- [PROBLEM DETAILS] Every record that follows must be duplicated exactly, with images left out.

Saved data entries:
══════
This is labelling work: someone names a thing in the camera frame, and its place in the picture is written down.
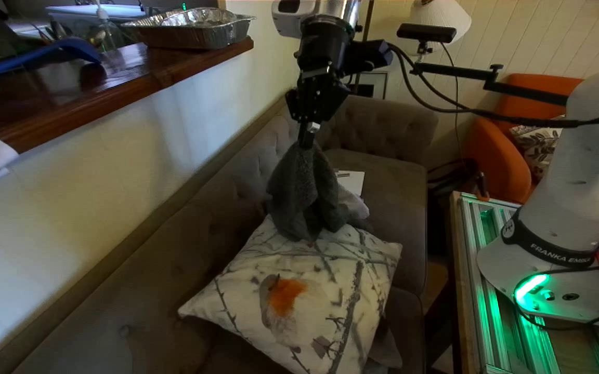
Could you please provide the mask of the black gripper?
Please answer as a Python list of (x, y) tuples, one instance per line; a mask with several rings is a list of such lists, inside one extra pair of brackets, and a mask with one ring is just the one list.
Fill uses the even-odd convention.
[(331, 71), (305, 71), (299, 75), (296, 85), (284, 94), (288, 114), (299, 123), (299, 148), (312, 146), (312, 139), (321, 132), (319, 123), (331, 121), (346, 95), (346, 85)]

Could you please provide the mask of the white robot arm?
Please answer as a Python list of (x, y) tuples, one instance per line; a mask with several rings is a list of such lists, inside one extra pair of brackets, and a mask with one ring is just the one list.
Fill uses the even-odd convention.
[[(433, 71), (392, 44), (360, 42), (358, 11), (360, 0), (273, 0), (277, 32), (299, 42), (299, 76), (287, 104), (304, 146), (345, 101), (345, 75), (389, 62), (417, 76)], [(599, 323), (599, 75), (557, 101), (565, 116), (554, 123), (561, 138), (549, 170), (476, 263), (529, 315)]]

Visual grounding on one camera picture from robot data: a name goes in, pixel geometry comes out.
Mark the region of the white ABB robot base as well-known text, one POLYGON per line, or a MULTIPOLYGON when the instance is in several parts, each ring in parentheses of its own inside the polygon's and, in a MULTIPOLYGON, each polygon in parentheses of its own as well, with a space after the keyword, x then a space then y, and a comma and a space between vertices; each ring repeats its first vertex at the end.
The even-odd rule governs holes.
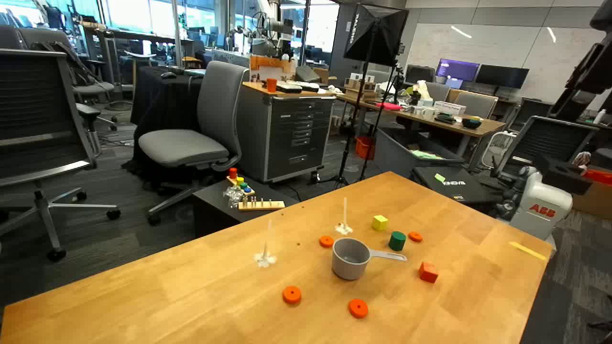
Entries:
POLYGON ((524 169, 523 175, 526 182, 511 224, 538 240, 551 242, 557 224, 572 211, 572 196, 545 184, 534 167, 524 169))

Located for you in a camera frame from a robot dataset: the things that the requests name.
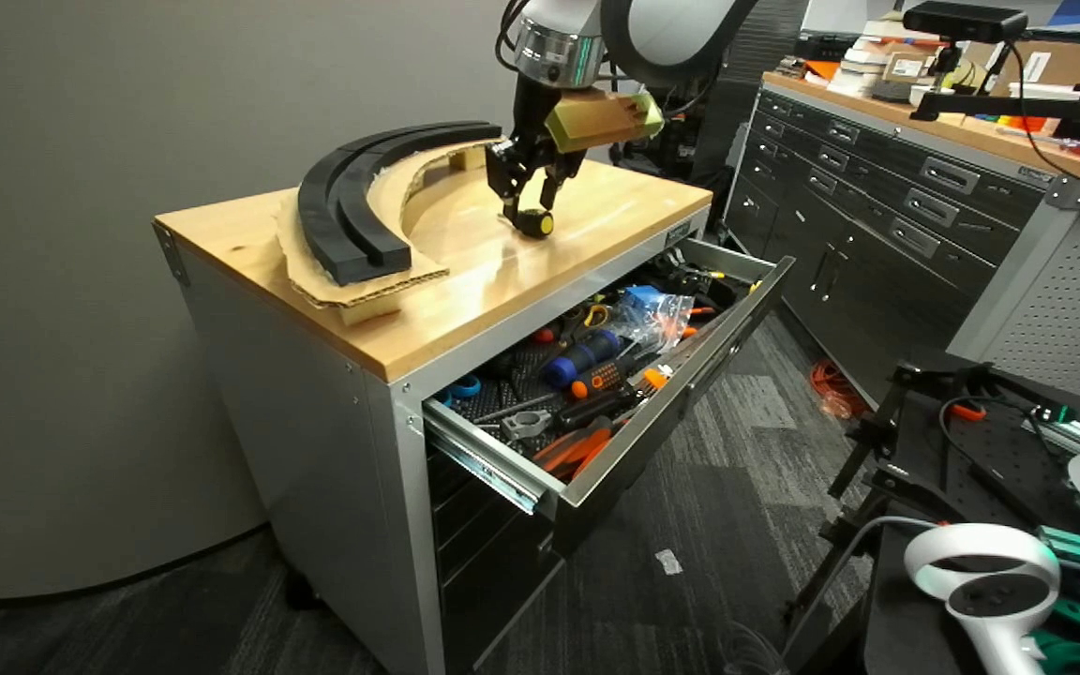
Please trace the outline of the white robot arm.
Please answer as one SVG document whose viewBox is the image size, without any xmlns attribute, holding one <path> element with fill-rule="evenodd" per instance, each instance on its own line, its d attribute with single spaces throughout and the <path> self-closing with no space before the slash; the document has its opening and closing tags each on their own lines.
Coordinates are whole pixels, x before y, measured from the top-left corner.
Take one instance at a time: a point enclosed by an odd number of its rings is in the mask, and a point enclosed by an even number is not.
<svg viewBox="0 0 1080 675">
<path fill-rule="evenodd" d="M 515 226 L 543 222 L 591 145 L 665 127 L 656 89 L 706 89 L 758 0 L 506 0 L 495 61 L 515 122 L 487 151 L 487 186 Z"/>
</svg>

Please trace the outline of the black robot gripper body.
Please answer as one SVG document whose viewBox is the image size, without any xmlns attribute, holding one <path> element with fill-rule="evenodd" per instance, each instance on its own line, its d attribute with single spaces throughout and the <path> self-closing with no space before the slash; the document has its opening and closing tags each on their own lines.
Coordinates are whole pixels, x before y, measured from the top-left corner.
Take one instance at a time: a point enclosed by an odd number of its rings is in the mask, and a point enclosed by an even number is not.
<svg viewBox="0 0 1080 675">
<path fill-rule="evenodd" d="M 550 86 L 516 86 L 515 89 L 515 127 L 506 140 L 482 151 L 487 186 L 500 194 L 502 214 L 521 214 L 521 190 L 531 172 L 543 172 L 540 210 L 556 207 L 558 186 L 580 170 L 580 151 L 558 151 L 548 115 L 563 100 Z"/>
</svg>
══════
- [YOUR SOLUTION]
This is labelling work: someone names a thing in the camera frame, and its place in the picture is written down.
Could you please provide the mask of the black gripper?
Please answer as a Python list of (x, y) tuples, one instance per line; a mask with several rings is a list of such lists, inside one extra pair of brackets, and a mask with one ring is just the one list.
Fill uses the even-odd convention.
[(331, 71), (305, 71), (299, 75), (296, 85), (284, 94), (288, 114), (299, 123), (299, 148), (312, 146), (312, 139), (321, 132), (319, 123), (331, 121), (346, 95), (346, 85)]

Could you please provide the mask of the white robot arm?
Please answer as a Python list of (x, y) tuples, one instance per line; a mask with several rings is a list of such lists, inside one extra pair of brackets, and a mask with one ring is just the one list.
Fill uses the even-odd convention.
[[(433, 71), (392, 44), (360, 42), (358, 11), (360, 0), (273, 0), (277, 32), (299, 42), (299, 76), (287, 104), (304, 146), (345, 101), (345, 75), (389, 62), (417, 76)], [(599, 323), (599, 75), (557, 101), (565, 116), (554, 123), (561, 138), (549, 170), (476, 263), (529, 315)]]

Visual grounding on one camera picture from robot data: a name goes in, pixel geometry comes out.
Mark the region of the white ABB robot base as well-known text, one POLYGON per line, or a MULTIPOLYGON when the instance is in several parts, each ring in parentheses of its own inside the polygon's and, in a MULTIPOLYGON, each polygon in parentheses of its own as well, with a space after the keyword, x then a space then y, and a comma and a space between vertices; each ring repeats its first vertex at the end.
The even-odd rule governs holes.
Entries:
POLYGON ((524 169, 523 175, 526 182, 511 224, 538 240, 551 242, 557 224, 572 211, 572 196, 545 184, 534 167, 524 169))

Located for you in a camera frame from a robot dataset: the things that the requests name.
Please trace the outline of the white robot arm.
Please answer as one SVG document whose viewBox is the image size, without any xmlns attribute, holding one <path> element with fill-rule="evenodd" per instance, each instance on its own line, its d attribute with single spaces throughout and the <path> self-closing with no space before the slash; the document has its opening and closing tags each on their own lines.
Coordinates are whole pixels, x before y, measured from the top-left corner.
Take one instance at a time: a point enclosed by an odd number of its rings is in the mask, and a point enclosed by an even number is not.
<svg viewBox="0 0 1080 675">
<path fill-rule="evenodd" d="M 515 226 L 543 222 L 591 145 L 665 127 L 656 89 L 706 89 L 758 0 L 506 0 L 495 61 L 515 122 L 487 151 L 487 186 Z"/>
</svg>

Please trace the outline of the black robot gripper body.
Please answer as one SVG document whose viewBox is the image size, without any xmlns attribute, holding one <path> element with fill-rule="evenodd" per instance, each instance on its own line, its d attribute with single spaces throughout and the <path> self-closing with no space before the slash; the document has its opening and closing tags each on their own lines.
Coordinates are whole pixels, x before y, measured from the top-left corner.
Take one instance at a time: a point enclosed by an odd number of its rings is in the mask, and a point enclosed by an even number is not.
<svg viewBox="0 0 1080 675">
<path fill-rule="evenodd" d="M 550 86 L 516 86 L 515 89 L 515 127 L 506 140 L 482 151 L 487 186 L 500 194 L 502 214 L 521 214 L 521 190 L 531 172 L 543 172 L 540 210 L 556 207 L 558 186 L 580 170 L 580 151 L 558 151 L 548 115 L 563 100 Z"/>
</svg>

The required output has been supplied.